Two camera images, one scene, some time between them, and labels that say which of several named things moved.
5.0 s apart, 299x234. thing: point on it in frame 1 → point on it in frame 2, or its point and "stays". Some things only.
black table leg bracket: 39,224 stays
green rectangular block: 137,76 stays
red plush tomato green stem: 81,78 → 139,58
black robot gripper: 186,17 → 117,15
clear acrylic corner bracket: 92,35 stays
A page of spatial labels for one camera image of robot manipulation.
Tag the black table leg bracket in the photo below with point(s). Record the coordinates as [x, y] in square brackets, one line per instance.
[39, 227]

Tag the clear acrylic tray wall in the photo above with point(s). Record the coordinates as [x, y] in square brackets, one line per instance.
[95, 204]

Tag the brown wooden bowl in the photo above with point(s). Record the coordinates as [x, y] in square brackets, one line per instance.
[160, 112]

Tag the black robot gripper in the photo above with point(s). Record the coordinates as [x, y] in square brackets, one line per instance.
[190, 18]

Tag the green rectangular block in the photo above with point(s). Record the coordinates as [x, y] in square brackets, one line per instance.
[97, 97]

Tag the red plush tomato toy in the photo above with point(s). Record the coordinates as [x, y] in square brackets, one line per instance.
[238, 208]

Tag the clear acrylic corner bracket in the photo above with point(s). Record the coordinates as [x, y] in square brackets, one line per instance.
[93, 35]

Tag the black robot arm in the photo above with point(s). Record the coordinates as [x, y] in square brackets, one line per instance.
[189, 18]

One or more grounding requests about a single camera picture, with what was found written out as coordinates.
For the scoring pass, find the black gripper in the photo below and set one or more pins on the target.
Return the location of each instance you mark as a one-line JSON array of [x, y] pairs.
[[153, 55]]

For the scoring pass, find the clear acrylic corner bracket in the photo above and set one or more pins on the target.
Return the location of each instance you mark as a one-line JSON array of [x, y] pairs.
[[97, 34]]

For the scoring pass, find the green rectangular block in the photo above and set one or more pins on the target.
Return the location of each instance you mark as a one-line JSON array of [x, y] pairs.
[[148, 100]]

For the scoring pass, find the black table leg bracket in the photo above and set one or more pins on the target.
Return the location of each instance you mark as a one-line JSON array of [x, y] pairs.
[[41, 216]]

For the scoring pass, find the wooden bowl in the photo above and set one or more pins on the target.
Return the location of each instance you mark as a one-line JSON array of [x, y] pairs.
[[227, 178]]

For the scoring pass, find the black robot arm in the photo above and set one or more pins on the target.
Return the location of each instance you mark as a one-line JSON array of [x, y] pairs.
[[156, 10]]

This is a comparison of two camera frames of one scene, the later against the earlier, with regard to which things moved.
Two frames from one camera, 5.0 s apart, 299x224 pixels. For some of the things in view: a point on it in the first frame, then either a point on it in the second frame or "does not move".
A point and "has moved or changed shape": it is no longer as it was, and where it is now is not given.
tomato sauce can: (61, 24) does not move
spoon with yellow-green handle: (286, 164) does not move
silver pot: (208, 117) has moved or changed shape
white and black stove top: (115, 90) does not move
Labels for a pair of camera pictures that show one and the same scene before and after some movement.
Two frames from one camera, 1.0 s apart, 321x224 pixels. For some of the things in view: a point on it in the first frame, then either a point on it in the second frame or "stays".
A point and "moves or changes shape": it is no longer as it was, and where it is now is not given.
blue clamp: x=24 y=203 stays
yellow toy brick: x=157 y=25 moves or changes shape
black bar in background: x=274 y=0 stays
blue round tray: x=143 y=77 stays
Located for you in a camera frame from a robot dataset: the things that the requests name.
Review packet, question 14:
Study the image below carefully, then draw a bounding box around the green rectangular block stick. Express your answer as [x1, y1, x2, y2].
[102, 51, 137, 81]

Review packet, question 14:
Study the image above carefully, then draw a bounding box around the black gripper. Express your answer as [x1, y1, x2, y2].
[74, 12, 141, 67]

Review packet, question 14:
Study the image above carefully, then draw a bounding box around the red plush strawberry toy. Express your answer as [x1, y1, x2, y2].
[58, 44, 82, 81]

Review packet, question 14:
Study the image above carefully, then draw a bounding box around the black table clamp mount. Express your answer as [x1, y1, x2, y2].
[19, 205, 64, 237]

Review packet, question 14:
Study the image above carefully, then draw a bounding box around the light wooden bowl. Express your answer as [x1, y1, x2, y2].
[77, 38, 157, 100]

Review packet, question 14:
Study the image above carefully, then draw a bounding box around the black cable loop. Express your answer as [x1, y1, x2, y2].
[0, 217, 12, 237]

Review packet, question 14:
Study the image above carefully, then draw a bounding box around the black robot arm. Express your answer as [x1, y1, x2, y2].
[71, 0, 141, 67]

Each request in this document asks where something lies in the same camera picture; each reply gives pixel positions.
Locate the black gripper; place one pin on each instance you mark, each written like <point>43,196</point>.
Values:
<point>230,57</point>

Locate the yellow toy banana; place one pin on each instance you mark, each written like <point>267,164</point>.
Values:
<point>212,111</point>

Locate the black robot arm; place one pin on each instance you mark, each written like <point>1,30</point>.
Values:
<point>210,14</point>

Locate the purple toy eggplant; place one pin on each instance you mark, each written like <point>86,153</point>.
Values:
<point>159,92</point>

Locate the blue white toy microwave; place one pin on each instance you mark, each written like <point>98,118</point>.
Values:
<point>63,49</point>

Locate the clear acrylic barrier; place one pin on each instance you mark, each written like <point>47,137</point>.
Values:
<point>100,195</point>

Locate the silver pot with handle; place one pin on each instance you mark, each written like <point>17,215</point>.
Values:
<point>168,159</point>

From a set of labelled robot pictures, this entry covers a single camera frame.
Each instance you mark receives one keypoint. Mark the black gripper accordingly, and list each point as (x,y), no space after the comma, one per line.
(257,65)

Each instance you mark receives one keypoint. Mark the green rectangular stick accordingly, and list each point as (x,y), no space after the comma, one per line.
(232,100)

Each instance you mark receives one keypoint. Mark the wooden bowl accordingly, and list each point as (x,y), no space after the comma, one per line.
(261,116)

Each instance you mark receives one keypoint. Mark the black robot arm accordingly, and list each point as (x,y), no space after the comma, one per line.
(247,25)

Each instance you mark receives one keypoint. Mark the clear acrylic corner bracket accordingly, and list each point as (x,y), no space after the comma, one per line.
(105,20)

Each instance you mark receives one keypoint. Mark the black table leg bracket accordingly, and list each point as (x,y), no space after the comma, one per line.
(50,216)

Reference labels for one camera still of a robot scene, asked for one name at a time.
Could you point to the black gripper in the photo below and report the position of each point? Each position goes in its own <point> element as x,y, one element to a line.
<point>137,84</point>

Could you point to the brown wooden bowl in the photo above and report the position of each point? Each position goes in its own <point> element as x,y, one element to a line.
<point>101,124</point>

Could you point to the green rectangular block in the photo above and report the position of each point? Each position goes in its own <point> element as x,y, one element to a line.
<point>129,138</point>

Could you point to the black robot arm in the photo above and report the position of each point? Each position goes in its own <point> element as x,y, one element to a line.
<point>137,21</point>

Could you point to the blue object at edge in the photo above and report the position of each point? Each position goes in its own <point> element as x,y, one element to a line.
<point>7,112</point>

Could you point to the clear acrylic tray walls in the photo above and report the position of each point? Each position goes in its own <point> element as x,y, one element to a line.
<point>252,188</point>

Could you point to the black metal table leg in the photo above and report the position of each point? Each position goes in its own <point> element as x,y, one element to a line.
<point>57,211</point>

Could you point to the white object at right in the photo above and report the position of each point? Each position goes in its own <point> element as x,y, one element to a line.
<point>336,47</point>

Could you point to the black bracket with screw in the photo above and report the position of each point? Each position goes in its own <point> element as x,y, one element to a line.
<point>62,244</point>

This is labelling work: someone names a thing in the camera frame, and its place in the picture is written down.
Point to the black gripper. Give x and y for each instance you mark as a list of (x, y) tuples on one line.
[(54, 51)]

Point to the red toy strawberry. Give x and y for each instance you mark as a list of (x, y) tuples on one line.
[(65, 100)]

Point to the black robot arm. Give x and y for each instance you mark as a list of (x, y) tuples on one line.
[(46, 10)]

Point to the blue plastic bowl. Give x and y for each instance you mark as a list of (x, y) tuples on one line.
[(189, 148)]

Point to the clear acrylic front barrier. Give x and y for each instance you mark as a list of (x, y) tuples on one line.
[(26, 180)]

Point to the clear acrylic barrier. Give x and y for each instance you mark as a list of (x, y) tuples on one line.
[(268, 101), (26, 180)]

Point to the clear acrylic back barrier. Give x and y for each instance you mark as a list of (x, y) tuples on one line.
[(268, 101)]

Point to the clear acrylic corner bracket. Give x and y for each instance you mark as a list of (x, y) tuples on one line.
━━━━
→ WORK INSTRUCTIONS:
Search the data above for the string "same". Report every line where it is found.

→ RESPONSE TO THIS TASK:
Labels for a pair of camera pictures that show one and the same scene before and after some movement.
Each request in this document asks where something lies in the same camera picture; each reply gives pixel positions.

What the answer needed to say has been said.